At issue is the use of heavy logging equipment in areas deemed sacred by the Karuk Tribe, divergence from measures designed to ‘protect, promote, enhance and restore’ stands of ecologically sensitive hardwoods, failure to protect large diameter trees, and a failure to make good on a commitment for multi-party monitoring during the fuels reduction operations.
The complaint filed today in Northern California District Court charges that Kelly and the US Forest Service violated the National Historic Preservation Act, National Environmental Protection Act, National Forest Management Act, Healthy Forests Restoration Act, and the Administrative Procedures Act. Plaintiffs in the suit include the Karuk Tribe, EPIC, Klamath Siskiyou Wildlands Center, and the Klamath Forest Alliance.

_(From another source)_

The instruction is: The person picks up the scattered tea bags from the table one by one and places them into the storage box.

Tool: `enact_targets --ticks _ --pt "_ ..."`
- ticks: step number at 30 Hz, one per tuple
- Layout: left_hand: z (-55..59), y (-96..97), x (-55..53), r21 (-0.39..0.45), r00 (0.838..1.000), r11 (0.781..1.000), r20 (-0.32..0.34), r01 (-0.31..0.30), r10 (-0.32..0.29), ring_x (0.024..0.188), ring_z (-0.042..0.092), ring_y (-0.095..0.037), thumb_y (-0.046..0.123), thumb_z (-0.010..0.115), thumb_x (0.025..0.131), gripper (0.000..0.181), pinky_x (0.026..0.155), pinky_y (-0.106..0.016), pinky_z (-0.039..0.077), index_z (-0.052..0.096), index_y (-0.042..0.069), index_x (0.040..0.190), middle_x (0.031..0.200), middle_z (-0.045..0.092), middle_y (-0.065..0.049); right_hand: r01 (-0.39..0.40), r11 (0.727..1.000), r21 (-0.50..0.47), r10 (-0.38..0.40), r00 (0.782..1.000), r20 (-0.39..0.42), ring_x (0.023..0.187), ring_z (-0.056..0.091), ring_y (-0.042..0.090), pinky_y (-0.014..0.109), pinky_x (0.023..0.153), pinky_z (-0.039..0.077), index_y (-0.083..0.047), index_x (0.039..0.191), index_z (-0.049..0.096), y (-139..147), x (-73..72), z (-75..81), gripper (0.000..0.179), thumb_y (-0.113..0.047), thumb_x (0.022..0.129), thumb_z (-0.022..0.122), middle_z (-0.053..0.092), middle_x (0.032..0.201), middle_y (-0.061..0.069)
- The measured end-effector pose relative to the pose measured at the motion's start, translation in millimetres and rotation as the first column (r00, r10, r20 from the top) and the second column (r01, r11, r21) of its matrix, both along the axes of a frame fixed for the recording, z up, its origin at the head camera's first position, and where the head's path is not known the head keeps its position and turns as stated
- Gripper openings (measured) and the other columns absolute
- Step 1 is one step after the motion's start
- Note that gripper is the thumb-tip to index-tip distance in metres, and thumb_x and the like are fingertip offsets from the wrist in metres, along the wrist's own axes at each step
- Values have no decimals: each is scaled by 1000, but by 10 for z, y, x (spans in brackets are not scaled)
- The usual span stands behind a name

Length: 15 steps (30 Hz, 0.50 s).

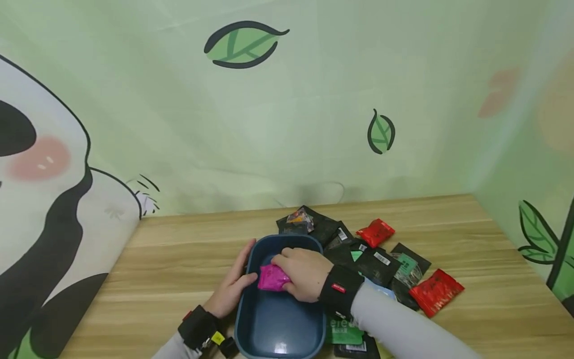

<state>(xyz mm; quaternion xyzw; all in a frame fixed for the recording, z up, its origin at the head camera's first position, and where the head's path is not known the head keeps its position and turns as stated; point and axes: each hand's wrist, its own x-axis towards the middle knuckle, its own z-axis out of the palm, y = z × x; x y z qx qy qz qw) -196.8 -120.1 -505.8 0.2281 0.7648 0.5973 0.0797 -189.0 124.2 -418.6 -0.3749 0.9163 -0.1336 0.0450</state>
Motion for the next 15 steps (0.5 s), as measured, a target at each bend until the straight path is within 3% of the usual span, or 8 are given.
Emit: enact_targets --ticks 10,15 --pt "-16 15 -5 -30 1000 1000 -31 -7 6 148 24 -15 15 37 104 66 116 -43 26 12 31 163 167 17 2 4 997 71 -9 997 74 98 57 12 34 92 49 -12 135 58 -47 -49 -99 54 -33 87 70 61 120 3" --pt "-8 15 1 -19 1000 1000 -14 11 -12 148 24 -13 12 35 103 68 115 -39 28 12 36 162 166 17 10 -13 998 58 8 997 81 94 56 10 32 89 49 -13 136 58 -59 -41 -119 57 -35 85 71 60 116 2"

“We are proud to work with the Tribe to protect the landscapes they have been caring for over thousands of years. There is no community in Northern California more capable and sophisticated in terms of their ability to plan and prepare for fire, and to live with fire on the landscape. It’s a real shame, and a tragic reflection on the Forest Service’s institutional compulsion to pursue industrial logging at every opportunity, that the agency has squandered the opportunity to work with the tribe, the community, and environmental groups that do support the kind of sensible thinning outlined in the OCFR.,” said Scott Greacen, Executive Director of EPIC.
According to the Final Environmental Impact Statement for the project, the stated Purpose and Need for the Orleans Community Fuel Reduction and Forest Health Project (OCFR) is to “manage forest stands to reduce fuels accumulations and improve forest health around the community of Orleans, while enhancing cultural values associated with the Panamnik World Renewal Ceremonial District.”
However, the actual work on the ground is clearly inconsistent with these stated goals. According to Hillman, “Supervisor Kelly and the Forest Service have already destroyed cultural sites that are still used by the Tribe during World Renewal Ceremonies. This clearly compromises the integrity of spiritual values associated with the Panamnik World Renewal District.”
The areas being debated represent 914 acres to be mechanically harvested. The USFS awarded the contract to Timber Products in Eureka for nearly $1 million dollars.
Outraged Tribal members and local residents halted work on the project last November by blockading logging roads that access the units to be cut. Locals then invited local forest activists into the community to provide direct-action trainings in tree sitting and other tactics in preparation of the return of logging crews. Since then the project has been on hold, but no agreement between the Forest Service and the community has been reached.
In addition to his role as Natural Resources Director, Leaf Hillman is a Karuk Ceremonial Leader in Orleans. According to Hillman, “Obviously Supervisor Kelley has no respect for this community or native cultures. The Tribe and local community members worked hard to develop a fuels reduction plan that meets the needs of both the people and the Forest Service. Kelley’s actions are not only an act of bad faith; they are an act of cultural genocide. We will not sit idly by while he destroys the ecological integrity of these forests and the Karuk Tribe’s sacred areas -- we will defend our homeland.”